__Task item__: Please restate, word for word, the lines below that begin at the one with "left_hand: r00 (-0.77" and end at the one with "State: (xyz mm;". Leave out all other lines.

__Data section__:
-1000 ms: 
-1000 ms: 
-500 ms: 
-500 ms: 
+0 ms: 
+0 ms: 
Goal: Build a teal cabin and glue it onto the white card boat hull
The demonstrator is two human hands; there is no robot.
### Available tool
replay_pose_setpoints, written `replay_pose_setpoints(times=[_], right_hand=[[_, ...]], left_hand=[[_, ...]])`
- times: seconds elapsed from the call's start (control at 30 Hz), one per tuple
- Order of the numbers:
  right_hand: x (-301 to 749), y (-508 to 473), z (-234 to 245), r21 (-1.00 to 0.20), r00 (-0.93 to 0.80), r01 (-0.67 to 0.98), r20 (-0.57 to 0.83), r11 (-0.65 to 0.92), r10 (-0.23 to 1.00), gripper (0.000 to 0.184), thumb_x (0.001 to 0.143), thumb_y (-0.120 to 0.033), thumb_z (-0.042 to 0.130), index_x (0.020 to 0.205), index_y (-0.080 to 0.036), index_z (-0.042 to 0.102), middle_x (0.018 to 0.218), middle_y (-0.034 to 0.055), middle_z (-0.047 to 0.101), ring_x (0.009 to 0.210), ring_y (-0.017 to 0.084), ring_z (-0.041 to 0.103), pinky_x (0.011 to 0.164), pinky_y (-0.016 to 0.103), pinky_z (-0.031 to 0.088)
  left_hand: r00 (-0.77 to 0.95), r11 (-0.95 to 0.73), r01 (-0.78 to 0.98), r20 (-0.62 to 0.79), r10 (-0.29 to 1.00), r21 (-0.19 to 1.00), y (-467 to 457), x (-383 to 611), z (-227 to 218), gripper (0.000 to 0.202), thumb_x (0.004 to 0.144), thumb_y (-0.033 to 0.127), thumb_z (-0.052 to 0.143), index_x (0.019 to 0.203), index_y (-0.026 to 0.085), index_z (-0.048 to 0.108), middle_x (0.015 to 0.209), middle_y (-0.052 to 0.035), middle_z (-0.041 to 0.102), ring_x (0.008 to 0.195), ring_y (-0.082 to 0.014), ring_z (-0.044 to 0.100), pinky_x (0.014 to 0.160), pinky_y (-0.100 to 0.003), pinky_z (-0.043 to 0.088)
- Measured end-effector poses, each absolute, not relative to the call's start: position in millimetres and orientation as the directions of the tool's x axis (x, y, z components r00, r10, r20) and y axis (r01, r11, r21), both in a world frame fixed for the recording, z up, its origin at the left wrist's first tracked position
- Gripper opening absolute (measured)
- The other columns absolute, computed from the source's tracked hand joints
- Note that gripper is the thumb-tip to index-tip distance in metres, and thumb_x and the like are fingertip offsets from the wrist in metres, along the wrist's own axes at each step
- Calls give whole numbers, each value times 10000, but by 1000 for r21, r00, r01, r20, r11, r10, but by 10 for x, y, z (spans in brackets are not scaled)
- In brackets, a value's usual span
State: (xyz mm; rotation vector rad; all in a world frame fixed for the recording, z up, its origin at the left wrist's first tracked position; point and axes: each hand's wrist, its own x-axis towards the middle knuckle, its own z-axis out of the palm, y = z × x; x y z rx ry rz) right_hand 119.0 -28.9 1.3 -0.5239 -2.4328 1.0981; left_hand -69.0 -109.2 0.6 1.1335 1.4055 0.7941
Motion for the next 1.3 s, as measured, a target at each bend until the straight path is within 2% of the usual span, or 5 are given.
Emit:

__Exercise solution__:
  left_hand: r00 (-0.77 to 0.95), r11 (-0.95 to 0.73), r01 (-0.78 to 0.98), r20 (-0.62 to 0.79), r10 (-0.29 to 1.00), r21 (-0.19 to 1.00), y (-467 to 457), x (-383 to 611), z (-227 to 218), gripper (0.000 to 0.202), thumb_x (0.004 to 0.144), thumb_y (-0.033 to 0.127), thumb_z (-0.052 to 0.143), index_x (0.019 to 0.203), index_y (-0.026 to 0.085), index_z (-0.048 to 0.108), middle_x (0.015 to 0.209), middle_y (-0.052 to 0.035), middle_z (-0.041 to 0.102), ring_x (0.008 to 0.195), ring_y (-0.082 to 0.014), ring_z (-0.044 to 0.100), pinky_x (0.014 to 0.160), pinky_y (-0.100 to 0.003), pinky_z (-0.043 to 0.088)
- Measured end-effector poses, each absolute, not relative to the call's start: position in millimetres and orientation as the directions of the tool's x axis (x, y, z components r00, r10, r20) and y axis (r01, r11, r21), both in a world frame fixed for the recording, z up, its origin at the left wrist's first tracked position
- Gripper opening absolute (measured)
- The other columns absolute, computed from the source's tracked hand joints
- Note that gripper is the thumb-tip to index-tip distance in metres, and thumb_x and the like are fingertip offsets from the wrist in metres, along the wrist's own axes at each step
- Calls give whole numbers, each value times 10000, but by 1000 for r21, r00, r01, r20, r11, r10, but by 10 for x, y, z (spans in brackets are not scaled)
- In brackets, a value's usual span
State: (xyz mm; rotation vector rad; all in a world frame fixed for the recording, z up, its origin at the left wrist's first tracked position; point and axes: each hand's wrist, its own x-axis towards the middle knuckle, its own z-axis out of the palm, y = z × x; x y z rx ry rz) right_hand 119.0 -28.9 1.3 -0.5239 -2.4328 1.0981; left_hand -69.0 -109.2 0.6 1.1335 1.4055 0.7941

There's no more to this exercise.